## EXERCISE DETAILS
Beginning with the line that holds "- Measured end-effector" in the data below, give again every line through the one that holds "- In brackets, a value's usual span", exactly as written.

## SOURCE DATA

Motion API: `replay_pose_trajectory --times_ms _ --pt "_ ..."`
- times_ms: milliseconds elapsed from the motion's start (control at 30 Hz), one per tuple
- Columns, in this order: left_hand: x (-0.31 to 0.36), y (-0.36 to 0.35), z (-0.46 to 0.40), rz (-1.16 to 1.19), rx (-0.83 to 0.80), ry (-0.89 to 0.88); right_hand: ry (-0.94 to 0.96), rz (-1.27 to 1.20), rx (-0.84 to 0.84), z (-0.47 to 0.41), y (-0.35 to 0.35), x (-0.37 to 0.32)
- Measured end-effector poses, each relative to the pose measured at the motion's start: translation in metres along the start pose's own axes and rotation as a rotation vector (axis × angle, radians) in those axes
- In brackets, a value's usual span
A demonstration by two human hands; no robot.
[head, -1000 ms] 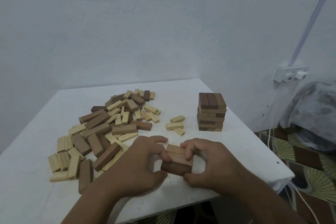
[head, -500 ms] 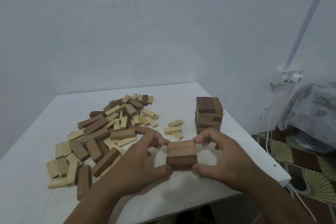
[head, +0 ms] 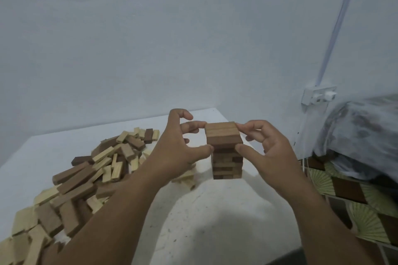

## RESPONSE TO THIS EXERCISE
- Measured end-effector poses, each relative to the pose measured at the motion's start: translation in metres along the start pose's own axes and rotation as a rotation vector (axis × angle, radians) in those axes
- In brackets, a value's usual span

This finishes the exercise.